Pull each line containing "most" out of the data and copy it.
━━━ Data segment ━━━
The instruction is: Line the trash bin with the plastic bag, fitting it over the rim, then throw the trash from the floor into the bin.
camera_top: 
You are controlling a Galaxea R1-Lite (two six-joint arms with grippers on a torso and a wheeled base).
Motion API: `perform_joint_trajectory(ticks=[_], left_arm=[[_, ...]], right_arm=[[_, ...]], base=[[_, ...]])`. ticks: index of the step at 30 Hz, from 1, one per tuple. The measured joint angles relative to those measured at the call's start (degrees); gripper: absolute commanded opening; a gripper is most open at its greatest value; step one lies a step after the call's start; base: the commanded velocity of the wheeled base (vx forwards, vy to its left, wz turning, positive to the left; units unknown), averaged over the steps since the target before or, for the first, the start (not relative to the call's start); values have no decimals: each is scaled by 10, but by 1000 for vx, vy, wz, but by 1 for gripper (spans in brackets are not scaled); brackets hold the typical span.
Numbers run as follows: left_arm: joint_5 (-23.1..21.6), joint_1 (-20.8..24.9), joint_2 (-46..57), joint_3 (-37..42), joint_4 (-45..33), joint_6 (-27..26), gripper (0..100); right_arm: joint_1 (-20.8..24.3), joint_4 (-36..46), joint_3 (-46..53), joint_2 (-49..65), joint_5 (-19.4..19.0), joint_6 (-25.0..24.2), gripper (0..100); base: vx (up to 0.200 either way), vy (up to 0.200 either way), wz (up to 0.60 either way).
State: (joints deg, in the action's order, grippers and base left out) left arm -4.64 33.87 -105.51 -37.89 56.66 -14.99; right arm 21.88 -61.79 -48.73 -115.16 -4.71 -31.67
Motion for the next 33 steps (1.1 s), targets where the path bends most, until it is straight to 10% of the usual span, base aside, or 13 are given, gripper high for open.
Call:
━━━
## Final answer
Motion API: `perform_joint_trajectory(ticks=[_], left_arm=[[_, ...]], right_arm=[[_, ...]], base=[[_, ...]])`. ticks: index of the step at 30 Hz, from 1, one per tuple. The measured joint angles relative to those measured at the call's start (degrees); gripper: absolute commanded opening; a gripper is most open at its greatest value; step one lies a step after the call's start; base: the commanded velocity of the wheeled base (vx forwards, vy to its left, wz turning, positive to the left; units unknown), averaged over the steps since the target before or, for the first, the start (not relative to the call's start); values have no decimals: each is scaled by 10, but by 1000 for vx, vy, wz, but by 1 for gripper (spans in brackets are not scaled); brackets hold the typical span.
Motion for the next 33 steps (1.1 s), targets where the path bends most, until it is straight to 10% of the usual span, base aside, or 13 are given, gripper high for open.

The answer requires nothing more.